■ **Problem details**
Find "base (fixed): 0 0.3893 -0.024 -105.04" in the material below, then copy that line and every subsequent line to the end, exactly.

■ **Excerpted records**

___

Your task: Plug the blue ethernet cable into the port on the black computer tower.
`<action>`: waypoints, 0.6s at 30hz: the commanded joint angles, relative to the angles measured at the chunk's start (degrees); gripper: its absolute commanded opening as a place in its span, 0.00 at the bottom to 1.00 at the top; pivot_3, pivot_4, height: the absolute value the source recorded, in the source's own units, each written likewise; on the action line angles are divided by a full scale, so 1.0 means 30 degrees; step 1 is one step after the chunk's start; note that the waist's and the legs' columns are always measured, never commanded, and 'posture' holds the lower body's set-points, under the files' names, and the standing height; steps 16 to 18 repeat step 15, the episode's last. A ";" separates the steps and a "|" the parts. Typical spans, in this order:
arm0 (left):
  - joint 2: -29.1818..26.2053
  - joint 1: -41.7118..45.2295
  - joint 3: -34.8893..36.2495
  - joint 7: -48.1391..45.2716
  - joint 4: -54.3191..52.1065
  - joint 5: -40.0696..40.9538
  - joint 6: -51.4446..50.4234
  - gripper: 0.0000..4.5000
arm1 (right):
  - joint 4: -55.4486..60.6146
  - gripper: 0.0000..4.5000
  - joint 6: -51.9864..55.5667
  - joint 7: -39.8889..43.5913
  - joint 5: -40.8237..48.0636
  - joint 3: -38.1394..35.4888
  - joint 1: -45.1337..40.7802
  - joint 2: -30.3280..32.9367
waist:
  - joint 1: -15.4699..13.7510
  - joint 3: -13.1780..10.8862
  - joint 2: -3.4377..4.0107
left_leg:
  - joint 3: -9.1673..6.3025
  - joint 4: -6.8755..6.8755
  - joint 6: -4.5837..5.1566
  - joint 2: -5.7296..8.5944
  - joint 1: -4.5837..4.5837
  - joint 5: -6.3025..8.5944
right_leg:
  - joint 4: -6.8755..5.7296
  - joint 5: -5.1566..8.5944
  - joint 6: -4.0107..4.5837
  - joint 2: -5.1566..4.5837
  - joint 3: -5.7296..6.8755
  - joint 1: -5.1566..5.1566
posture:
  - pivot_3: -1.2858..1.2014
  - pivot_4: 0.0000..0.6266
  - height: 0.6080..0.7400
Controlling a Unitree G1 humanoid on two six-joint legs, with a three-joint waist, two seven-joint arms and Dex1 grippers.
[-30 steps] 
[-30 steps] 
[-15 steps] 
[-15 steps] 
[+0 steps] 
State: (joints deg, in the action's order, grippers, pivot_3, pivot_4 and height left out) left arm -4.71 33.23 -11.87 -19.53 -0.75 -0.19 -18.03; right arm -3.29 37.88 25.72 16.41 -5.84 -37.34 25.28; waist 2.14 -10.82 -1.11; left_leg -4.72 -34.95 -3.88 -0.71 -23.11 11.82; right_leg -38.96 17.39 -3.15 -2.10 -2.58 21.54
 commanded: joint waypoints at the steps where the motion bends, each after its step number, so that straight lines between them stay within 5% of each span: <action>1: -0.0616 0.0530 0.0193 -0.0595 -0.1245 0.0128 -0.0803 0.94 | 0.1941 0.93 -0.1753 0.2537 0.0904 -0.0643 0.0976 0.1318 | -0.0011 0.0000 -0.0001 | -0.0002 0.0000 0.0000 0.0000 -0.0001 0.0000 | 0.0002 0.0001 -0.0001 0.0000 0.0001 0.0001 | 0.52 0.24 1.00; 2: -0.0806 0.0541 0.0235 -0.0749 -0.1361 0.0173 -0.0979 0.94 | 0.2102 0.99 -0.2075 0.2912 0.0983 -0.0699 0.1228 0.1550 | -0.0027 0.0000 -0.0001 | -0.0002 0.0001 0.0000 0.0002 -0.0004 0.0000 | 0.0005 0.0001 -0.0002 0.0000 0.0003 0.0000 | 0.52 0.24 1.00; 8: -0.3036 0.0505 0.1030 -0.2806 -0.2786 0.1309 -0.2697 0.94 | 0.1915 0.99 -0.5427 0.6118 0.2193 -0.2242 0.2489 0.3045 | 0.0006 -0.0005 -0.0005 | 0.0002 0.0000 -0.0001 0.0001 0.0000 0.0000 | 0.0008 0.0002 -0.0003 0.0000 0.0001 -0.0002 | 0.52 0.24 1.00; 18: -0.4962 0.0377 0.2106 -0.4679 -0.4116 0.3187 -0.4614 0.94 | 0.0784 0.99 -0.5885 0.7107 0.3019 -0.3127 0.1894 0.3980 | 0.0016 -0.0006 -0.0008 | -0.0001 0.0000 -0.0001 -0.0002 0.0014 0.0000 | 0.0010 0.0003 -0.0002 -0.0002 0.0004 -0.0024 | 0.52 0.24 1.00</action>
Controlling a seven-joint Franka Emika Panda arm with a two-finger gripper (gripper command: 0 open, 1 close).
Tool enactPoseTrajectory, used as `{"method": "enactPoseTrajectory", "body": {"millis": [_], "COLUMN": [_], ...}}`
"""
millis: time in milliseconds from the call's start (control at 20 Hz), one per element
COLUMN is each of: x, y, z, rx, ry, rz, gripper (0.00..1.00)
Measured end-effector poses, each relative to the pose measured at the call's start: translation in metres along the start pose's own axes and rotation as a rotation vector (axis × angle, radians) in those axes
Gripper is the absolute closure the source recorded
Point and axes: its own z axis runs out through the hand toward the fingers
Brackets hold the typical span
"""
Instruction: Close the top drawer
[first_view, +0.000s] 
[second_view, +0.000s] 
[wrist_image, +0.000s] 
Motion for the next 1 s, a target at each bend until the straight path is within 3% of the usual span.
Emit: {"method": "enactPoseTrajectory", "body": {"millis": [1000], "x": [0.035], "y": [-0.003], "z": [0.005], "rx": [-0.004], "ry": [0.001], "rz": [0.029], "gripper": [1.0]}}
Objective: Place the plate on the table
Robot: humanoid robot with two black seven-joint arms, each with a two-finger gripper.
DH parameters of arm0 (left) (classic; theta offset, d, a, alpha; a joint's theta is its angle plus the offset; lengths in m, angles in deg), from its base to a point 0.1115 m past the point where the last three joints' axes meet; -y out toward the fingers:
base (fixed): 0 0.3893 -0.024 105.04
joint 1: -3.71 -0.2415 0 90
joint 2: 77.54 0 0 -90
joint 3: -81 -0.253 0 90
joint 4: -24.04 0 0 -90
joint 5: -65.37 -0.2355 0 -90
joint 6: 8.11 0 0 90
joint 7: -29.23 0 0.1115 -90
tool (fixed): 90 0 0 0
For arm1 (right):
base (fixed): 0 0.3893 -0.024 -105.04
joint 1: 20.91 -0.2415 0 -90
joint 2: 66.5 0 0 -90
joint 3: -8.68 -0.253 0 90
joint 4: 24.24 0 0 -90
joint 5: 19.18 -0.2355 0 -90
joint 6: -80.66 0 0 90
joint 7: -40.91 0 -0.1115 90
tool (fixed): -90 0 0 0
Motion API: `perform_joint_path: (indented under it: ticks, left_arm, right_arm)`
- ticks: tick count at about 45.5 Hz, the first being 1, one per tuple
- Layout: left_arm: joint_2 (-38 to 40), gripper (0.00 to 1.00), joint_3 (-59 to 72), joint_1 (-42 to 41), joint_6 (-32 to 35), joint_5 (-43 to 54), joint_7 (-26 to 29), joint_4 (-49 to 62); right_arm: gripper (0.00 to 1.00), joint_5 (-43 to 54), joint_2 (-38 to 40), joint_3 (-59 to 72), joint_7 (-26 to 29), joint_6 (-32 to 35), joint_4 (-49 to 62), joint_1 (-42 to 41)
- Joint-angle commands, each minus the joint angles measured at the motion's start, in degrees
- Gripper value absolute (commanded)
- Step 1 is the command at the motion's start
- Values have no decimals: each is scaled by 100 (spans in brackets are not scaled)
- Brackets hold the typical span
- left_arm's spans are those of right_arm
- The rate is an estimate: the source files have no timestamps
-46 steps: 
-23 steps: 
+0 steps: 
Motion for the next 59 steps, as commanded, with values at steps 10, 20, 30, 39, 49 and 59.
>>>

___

■ **Exercise answer**
base (fixed): 0 0.3893 -0.024 -105.04
joint 1: 20.91 -0.2415 0 -90
joint 2: 66.5 0 0 -90
joint 3: -8.68 -0.253 0 90
joint 4: 24.24 0 0 -90
joint 5: 19.18 -0.2355 0 -90
joint 6: -80.66 0 0 90
joint 7: -40.91 0 -0.1115 90
tool (fixed): -90 0 0 0
Motion API: `perform_joint_path: (indented under it: ticks, left_arm, right_arm)`
- ticks: tick count at about 45.5 Hz, the first being 1, one per tuple
- Layout: left_arm: joint_2 (-38 to 40), gripper (0.00 to 1.00), joint_3 (-59 to 72), joint_1 (-42 to 41), joint_6 (-32 to 35), joint_5 (-43 to 54), joint_7 (-26 to 29), joint_4 (-49 to 62); right_arm: gripper (0.00 to 1.00), joint_5 (-43 to 54), joint_2 (-38 to 40), joint_3 (-59 to 72), joint_7 (-26 to 29), joint_6 (-32 to 35), joint_4 (-49 to 62), joint_1 (-42 to 41)
- Joint-angle commands, each minus the joint angles measured at the motion's start, in degrees
- Gripper value absolute (commanded)
- Step 1 is the command at the motion's start
- Values have no decimals: each is scaled by 100 (spans in brackets are not scaled)
- Brackets hold the typical span
- left_arm's spans are those of right_arm
- The rate is an estimate: the source files have no timestamps
-46 steps: 
-23 steps: 
+0 steps: 
Motion for the next 59 steps, as commanded, with values at steps 10, 20, 30, 39, 49 and 59.
>>>

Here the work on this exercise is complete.